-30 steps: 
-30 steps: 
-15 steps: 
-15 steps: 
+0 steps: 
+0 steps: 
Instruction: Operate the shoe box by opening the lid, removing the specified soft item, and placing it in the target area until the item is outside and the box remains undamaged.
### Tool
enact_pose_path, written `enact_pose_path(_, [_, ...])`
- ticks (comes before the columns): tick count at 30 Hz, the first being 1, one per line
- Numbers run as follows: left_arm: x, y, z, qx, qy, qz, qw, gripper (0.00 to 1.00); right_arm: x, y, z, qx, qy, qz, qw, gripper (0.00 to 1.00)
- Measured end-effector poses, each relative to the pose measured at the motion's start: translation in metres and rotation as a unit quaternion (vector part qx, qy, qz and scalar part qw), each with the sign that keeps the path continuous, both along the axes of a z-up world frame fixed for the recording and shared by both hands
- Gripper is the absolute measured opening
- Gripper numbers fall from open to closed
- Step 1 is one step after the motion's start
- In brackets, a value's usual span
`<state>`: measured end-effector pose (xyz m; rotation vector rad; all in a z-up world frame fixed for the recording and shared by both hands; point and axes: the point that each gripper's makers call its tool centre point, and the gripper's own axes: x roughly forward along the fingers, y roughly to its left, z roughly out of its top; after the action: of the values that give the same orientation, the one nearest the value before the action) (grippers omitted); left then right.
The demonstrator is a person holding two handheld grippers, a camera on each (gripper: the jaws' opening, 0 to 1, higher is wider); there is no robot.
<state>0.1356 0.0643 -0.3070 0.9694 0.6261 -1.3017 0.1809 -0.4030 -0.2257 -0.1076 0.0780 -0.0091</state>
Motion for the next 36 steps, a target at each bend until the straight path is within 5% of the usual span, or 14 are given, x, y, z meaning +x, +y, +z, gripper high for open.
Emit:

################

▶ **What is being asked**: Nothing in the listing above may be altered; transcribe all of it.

▶ **Response area**:
-30 steps: 
-30 steps: 
-15 steps: 
-15 steps: 
+0 steps: 
+0 steps: 
Instruction: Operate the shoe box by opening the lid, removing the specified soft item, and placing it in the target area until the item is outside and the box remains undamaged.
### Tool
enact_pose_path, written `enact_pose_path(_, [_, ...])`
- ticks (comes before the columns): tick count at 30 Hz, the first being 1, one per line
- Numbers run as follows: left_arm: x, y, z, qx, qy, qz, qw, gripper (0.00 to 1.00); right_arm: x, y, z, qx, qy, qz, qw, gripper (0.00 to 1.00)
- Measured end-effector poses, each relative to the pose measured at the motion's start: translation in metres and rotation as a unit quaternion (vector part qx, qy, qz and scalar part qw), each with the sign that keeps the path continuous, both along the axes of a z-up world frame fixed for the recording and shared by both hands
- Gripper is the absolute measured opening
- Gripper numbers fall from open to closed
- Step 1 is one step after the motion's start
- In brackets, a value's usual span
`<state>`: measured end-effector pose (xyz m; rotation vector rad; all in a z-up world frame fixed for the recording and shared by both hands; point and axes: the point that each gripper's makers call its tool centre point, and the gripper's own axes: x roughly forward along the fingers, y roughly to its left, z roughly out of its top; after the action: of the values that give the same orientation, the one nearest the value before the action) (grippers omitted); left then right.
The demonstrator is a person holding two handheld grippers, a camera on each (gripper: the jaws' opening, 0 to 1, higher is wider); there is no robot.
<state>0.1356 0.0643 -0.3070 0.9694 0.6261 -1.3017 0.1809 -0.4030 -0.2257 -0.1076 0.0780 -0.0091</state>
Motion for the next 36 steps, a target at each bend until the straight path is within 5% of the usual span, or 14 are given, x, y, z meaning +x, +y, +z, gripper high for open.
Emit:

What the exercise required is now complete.